• **SOURCE DATA**
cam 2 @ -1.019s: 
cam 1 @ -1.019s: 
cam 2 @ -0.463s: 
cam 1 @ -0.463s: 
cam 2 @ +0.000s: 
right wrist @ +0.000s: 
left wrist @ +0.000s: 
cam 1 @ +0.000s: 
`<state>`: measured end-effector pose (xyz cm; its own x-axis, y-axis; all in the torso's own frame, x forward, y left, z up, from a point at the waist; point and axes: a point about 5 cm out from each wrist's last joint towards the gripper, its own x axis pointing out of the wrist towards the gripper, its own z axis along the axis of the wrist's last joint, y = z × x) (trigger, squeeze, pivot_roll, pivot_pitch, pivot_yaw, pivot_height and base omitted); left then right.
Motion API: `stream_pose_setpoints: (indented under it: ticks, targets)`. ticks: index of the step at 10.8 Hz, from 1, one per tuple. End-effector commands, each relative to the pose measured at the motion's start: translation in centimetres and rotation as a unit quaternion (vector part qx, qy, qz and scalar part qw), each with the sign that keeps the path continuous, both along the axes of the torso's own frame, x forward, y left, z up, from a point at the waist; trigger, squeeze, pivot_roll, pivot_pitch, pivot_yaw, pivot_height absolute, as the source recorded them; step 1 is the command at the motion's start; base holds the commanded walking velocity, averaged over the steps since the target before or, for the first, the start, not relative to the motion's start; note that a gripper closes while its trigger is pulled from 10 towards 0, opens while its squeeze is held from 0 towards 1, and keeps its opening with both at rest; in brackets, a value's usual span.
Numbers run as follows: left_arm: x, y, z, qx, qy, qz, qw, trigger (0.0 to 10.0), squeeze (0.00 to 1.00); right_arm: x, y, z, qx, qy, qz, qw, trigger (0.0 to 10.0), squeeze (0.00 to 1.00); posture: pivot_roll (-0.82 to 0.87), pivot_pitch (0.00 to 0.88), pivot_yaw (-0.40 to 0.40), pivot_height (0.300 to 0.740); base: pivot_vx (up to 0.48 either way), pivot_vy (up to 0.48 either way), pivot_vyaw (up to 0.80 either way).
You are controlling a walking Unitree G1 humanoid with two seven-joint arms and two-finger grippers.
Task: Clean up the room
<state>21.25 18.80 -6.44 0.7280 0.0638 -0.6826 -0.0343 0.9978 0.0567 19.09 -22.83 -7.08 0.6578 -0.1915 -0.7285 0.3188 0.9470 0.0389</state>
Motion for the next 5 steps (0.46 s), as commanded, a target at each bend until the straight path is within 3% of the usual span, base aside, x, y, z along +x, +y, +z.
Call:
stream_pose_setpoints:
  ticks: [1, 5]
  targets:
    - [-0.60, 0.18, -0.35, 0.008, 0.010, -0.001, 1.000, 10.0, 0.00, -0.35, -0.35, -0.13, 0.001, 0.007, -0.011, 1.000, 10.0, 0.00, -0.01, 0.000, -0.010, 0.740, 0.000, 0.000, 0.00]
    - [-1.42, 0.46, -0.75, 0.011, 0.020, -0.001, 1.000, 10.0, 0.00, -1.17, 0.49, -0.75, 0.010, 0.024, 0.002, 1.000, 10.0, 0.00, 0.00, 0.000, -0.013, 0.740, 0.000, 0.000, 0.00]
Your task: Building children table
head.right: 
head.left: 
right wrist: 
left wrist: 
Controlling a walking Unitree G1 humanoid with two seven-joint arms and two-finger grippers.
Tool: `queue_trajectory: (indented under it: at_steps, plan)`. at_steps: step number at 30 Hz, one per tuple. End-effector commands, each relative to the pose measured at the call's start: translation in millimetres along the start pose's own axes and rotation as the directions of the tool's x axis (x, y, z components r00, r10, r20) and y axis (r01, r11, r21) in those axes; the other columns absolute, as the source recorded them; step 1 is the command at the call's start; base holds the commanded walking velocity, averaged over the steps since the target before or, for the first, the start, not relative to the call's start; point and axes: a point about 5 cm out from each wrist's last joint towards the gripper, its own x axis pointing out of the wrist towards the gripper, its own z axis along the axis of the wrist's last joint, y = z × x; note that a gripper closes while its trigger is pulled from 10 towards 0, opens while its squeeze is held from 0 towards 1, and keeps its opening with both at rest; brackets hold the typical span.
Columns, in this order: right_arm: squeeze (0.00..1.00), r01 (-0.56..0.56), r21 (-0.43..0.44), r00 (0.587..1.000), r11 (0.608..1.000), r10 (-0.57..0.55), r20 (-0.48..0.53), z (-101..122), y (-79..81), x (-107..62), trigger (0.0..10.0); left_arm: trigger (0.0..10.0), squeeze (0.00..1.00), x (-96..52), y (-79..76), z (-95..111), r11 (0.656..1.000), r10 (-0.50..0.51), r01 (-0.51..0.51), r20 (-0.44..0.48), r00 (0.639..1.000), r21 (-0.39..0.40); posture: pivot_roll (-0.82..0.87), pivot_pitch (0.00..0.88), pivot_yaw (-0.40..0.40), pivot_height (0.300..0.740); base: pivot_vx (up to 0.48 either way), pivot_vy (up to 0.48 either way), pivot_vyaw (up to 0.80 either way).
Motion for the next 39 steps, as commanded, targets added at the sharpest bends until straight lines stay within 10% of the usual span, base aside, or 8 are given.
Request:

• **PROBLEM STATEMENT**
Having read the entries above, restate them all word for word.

• **OUTPUT**
cam 2 @ -1.019s: 
cam 1 @ -1.019s: 
cam 2 @ -0.463s: 
cam 1 @ -0.463s: 
cam 2 @ +0.000s: 
right wrist @ +0.000s: 
left wrist @ +0.000s: 
cam 1 @ +0.000s: 
`<state>`: measured end-effector pose (xyz cm; its own x-axis, y-axis; all in the torso's own frame, x forward, y left, z up, from a point at the waist; point and axes: a point about 5 cm out from each wrist's last joint towards the gripper, its own x axis pointing out of the wrist towards the gripper, its own z axis along the axis of the wrist's last joint, y = z × x) (trigger, squeeze, pivot_roll, pivot_pitch, pivot_yaw, pivot_height and base omitted); left then right.
Motion API: `stream_pose_setpoints: (indented under it: ticks, targets)`. ticks: index of the step at 10.8 Hz, from 1, one per tuple. End-effector commands, each relative to the pose measured at the motion's start: translation in centimetres and rotation as a unit quaternion (vector part qx, qy, qz and scalar part qw), each with the sign that keeps the path continuous, both along the axes of the torso's own frame, x forward, y left, z up, from a point at the waist; trigger, squeeze, pivot_roll, pivot_pitch, pivot_yaw, pivot_height absolute, as the source recorded them; step 1 is the command at the motion's start; base holds the commanded walking velocity, averaged over the steps since the target before or, for the first, the start, not relative to the motion's start; note that a gripper closes while its trigger is pulled from 10 towards 0, opens while its squeeze is held from 0 towards 1, and keeps its opening with both at rest; in brackets, a value's usual span.
Numbers run as follows: left_arm: x, y, z, qx, qy, qz, qw, trigger (0.0 to 10.0), squeeze (0.00 to 1.00); right_arm: x, y, z, qx, qy, qz, qw, trigger (0.0 to 10.0), squeeze (0.00 to 1.00); posture: pivot_roll (-0.82 to 0.87), pivot_pitch (0.00 to 0.88), pivot_yaw (-0.40 to 0.40), pivot_height (0.300 to 0.740); base: pivot_vx (up to 0.48 either way), pivot_vy (up to 0.48 either way), pivot_vyaw (up to 0.80 either way).
You are controlling a walking Unitree G1 humanoid with two seven-joint arms and two-finger grippers.
Task: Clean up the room
<state>21.25 18.80 -6.44 0.7280 0.0638 -0.6826 -0.0343 0.9978 0.0567 19.09 -22.83 -7.08 0.6578 -0.1915 -0.7285 0.3188 0.9470 0.0389</state>
Motion for the next 5 steps (0.46 s), as commanded, a target at each bend until the straight path is within 3% of the usual span, base aside, x, y, z along +x, +y, +z.
Call:
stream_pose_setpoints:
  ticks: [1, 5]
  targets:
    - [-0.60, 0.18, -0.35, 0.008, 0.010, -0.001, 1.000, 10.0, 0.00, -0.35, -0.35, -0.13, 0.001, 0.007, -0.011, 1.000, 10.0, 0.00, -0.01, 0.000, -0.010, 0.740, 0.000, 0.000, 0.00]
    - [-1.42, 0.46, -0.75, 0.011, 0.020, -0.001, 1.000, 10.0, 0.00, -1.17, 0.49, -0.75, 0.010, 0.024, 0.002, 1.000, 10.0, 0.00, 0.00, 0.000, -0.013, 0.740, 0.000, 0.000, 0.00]
Your task: Building children table
head.right: 
head.left: 
right wrist: 
left wrist: 
Controlling a walking Unitree G1 humanoid with two seven-joint arms and two-finger grippers.
Tool: `queue_trajectory: (indented under it: at_steps, plan)`. at_steps: step number at 30 Hz, one per tuple. End-effector commands, each relative to the pose measured at the call's start: translation in millimetres along the start pose's own axes and rotation as the directions of the tool's x axis (x, y, z components r00, r10, r20) and y axis (r01, r11, r21) in those axes; the other columns absolute, as the source recorded them; step 1 is the command at the call's start; base holds the commanded walking velocity, averaged over the steps since the target before or, for the first, the start, not relative to the call's start; point and axes: a point about 5 cm out from each wrist's last joint towards the gripper, its own x axis pointing out of the wrist towards the gripper, its own z axis along the axis of the wrist's last joint, y = z × x; note that a gripper closes while its trigger is pulled from 10 towards 0, opens while its squeeze is held from 0 towards 1, and keeps its opening with both at rest; brackets hold the typical span.
Columns, in this order: right_arm: squeeze (0.00..1.00), r01 (-0.56..0.56), r21 (-0.43..0.44), r00 (0.587..1.000), r11 (0.608..1.000), r10 (-0.57..0.55), r20 (-0.48..0.53), z (-101..122), y (-79..81), x (-107..62), trigger (0.0..10.0); left_arm: trigger (0.0..10.0), squeeze (0.00..1.00), x (-96..52), y (-79..76), z (-95..111), r11 (0.656..1.000), r10 (-0.50..0.51), r01 (-0.51..0.51), r20 (-0.44..0.48), r00 (0.639..1.000), r21 (-0.39..0.40); posture: pivot_roll (-0.82..0.87), pivot_pitch (0.00..0.88), pivot_yaw (-0.40..0.40), pivot_height (0.300..0.740); base: pivot_vx (up to 0.48 either way), pivot_vy (up to 0.48 either way), pivot_vyaw (up to 0.80 either way).
Motion for the next 39 steps, as commanded, targets added at the sharpest bends until straight lines stay within 10% of the usual span, base aside, or 8 are given.
Request:

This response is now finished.